Store computational throughput and latency figures in repository

Related to #58, #52, and #51.

We should to add a continually-updated record of the examples/second, second/batch, and other statistics discussed in #51 to a new file docs/Benchmarking.md (or ComputationalEfficiency.md, etc.).

AFAIK, neither Kates-Harbeck et al (2019) or Svyatkovskiy (2017) discussed single-node or single GPU computational efficiency, since they focused on the scaling of multi-node parallelism (CUDA-aware MPI).

Given that we have multiple active users of the software distributed across the country (world?), it would be good for collaboration to provide easily-accessible metrics of performance expectations. The absence of these figures has already caused some confusion when we got access to V100 GPUs on the Princeton Traverse cluster.

We need to establish a benchmark or set of benchmarks for FRNN in order to measure and communicate consistent and useful metrics. E.g. we could store measurements from only a single benchmark consisting of 0D and 1D d3d signal data with our LSTM architecture on a single GPU/device with batch_size=256. Then, a user would have to extrapolate the examples/second to the simpler network but the longer average pulse lengths on JET if using jet_data_0d.

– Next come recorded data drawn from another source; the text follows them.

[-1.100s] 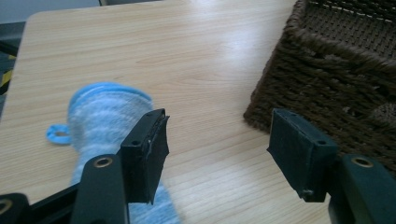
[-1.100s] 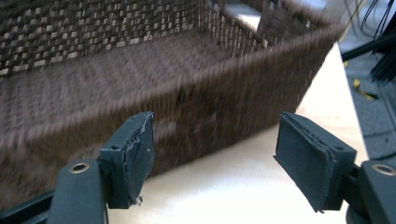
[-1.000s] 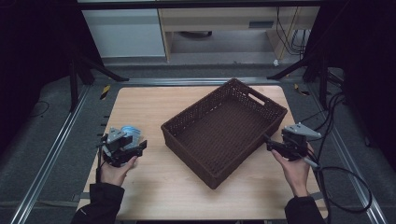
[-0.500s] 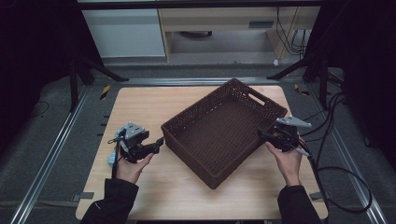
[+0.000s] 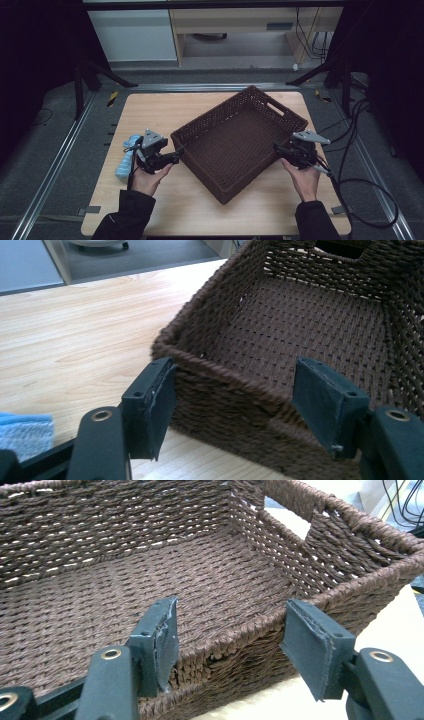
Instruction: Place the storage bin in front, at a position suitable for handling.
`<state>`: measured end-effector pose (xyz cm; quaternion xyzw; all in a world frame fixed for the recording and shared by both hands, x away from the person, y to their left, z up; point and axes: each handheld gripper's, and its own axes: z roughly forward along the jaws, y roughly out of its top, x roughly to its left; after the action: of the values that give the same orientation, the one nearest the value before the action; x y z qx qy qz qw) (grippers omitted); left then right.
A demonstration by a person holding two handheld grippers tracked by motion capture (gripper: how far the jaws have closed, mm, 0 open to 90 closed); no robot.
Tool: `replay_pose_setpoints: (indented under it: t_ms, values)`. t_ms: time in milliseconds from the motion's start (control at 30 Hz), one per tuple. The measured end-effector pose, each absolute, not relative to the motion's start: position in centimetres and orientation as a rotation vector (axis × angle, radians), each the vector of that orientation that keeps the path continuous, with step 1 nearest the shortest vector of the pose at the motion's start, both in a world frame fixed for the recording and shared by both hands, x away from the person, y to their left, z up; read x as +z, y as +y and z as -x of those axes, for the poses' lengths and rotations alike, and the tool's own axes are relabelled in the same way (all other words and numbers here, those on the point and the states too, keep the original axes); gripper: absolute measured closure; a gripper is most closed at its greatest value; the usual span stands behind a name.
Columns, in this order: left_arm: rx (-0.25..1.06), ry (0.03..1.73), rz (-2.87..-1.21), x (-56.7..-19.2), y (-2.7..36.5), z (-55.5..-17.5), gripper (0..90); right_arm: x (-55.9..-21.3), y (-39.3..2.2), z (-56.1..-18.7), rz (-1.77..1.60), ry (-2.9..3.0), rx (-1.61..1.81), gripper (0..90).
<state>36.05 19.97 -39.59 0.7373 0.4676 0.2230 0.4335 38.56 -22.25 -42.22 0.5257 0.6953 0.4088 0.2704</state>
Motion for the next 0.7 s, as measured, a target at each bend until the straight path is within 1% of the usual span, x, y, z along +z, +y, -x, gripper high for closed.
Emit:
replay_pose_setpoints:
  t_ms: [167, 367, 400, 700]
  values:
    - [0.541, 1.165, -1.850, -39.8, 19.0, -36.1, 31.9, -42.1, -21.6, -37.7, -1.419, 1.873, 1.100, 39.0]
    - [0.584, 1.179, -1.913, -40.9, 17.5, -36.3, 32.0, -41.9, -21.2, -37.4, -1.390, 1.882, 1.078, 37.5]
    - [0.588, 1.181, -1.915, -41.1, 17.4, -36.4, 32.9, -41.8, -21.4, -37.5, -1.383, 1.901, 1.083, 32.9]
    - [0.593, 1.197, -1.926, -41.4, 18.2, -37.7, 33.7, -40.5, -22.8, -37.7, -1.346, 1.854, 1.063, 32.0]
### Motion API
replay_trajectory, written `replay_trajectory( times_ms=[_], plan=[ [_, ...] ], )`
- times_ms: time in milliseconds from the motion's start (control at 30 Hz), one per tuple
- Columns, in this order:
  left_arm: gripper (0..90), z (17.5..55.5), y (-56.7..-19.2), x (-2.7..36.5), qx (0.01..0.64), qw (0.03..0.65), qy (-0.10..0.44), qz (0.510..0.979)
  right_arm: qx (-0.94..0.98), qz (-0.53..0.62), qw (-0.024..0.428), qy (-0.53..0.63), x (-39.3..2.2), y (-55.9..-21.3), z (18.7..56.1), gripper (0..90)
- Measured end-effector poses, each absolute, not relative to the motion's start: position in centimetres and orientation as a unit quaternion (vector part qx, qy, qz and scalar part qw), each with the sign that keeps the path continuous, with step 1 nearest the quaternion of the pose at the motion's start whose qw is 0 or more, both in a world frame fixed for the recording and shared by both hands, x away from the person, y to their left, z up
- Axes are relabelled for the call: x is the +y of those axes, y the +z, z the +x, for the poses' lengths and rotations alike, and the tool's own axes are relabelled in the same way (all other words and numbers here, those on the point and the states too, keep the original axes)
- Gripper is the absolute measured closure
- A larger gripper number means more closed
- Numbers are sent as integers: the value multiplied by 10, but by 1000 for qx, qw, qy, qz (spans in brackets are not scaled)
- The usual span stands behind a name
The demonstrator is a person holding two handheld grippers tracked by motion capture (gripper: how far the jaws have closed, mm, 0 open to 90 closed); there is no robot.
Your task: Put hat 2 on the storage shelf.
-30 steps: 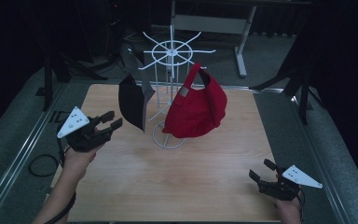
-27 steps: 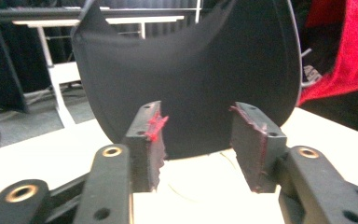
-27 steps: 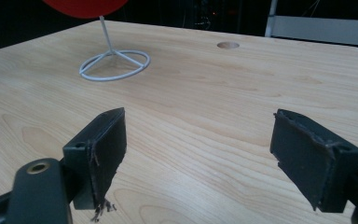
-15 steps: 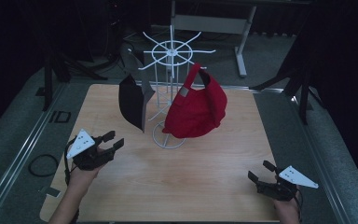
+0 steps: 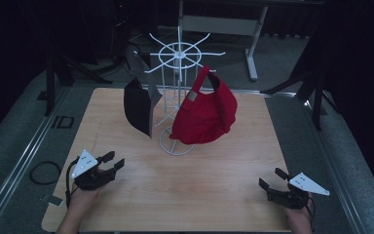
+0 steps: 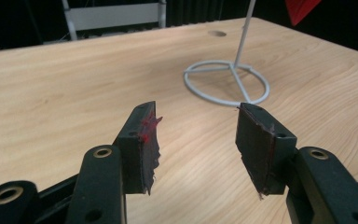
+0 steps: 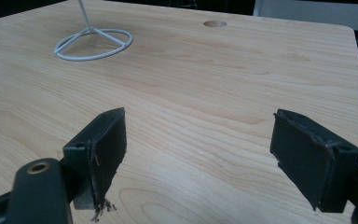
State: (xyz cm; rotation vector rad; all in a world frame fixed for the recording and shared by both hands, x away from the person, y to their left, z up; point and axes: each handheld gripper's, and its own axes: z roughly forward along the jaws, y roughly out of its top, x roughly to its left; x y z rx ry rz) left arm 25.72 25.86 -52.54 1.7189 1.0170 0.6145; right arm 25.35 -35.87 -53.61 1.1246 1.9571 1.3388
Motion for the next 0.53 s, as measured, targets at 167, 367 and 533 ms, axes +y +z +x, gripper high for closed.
replay_trajectory(
  times_ms=[167,367,533],
  plan=[
    [490,251,-532,269,438,498,257,703,722,413,260,490,-358,-536,254,185],
    [490,244,-541,281,456,487,266,696,724,414,262,486,-358,-537,253,186],
    [490,241,-542,287,466,490,268,687,727,413,263,482,-357,-537,254,186]
  ],
)
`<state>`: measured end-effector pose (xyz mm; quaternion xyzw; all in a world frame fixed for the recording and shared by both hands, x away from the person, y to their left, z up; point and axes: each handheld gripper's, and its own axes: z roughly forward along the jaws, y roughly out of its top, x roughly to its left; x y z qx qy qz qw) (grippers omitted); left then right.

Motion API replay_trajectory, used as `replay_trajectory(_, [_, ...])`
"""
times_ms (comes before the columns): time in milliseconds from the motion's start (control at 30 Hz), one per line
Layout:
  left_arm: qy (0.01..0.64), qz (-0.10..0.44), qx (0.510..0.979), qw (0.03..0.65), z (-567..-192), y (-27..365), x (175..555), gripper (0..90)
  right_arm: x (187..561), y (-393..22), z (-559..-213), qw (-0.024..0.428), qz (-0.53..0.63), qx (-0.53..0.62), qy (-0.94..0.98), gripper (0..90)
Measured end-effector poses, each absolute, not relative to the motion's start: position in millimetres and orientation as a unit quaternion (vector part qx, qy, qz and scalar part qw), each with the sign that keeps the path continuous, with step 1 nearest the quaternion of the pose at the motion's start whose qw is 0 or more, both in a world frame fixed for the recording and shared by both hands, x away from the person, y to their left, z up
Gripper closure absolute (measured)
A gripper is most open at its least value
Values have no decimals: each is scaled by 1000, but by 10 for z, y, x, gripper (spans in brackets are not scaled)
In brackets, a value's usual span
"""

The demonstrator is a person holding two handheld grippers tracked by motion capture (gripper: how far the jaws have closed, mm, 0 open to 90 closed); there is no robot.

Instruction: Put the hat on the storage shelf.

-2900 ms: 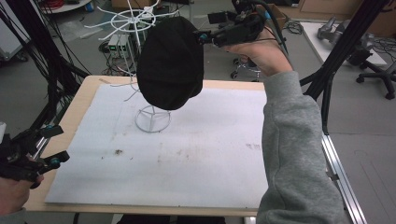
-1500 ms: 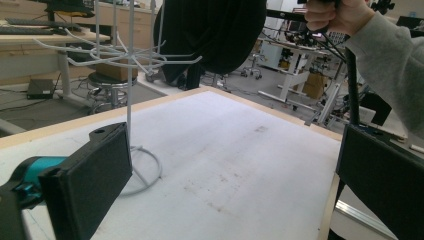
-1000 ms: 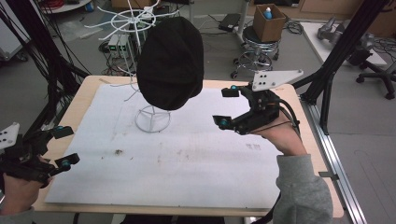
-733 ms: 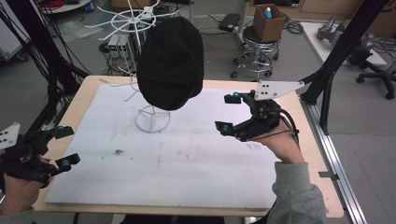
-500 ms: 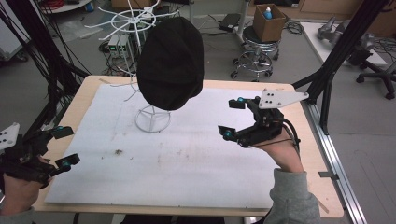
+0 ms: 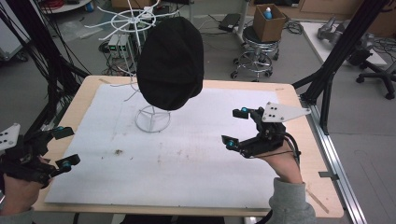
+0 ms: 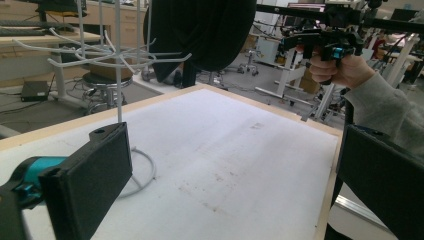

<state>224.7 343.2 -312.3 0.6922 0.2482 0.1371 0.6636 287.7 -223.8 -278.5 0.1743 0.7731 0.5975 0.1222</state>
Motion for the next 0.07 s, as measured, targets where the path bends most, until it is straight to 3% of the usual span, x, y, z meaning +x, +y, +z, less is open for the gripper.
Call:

The conf.yaml configuration choices that have first-order effects on performance include:

Network architecture (LSTM vs. TCN vs. Transformer, inclusion of 1D data via convolutional layers, etc.)
Hyperparameters (number of layers, hidden units per layer, LSTM length, batch size, etc.)
Data set: pulse length of shots, number of features per timestep in the input vector, etc.

Similar to #41, these figures will be useless in the long run unless we store details of their context, including:

SHA1 of Git version of the repository
Conda environment
CUDA, MPI, etc. libraries (Apex?)
Specific hardware details, including computer name, interconnect, specific model of GPU

Summary of hardware we have/had/will have access to for computational performance measurements:

K80 (OLCF Titan, ALCF Cooley, Princeton Tiger 1)
P100 (Princeton Tiger 2)
V100 (Princeton Traverse, OLCF Summit)
Intel KNL 7230 (ALCF Theta)

Even when hardware is retired (e.g. OLCF Titan), it would be good to keep those figures for posterity.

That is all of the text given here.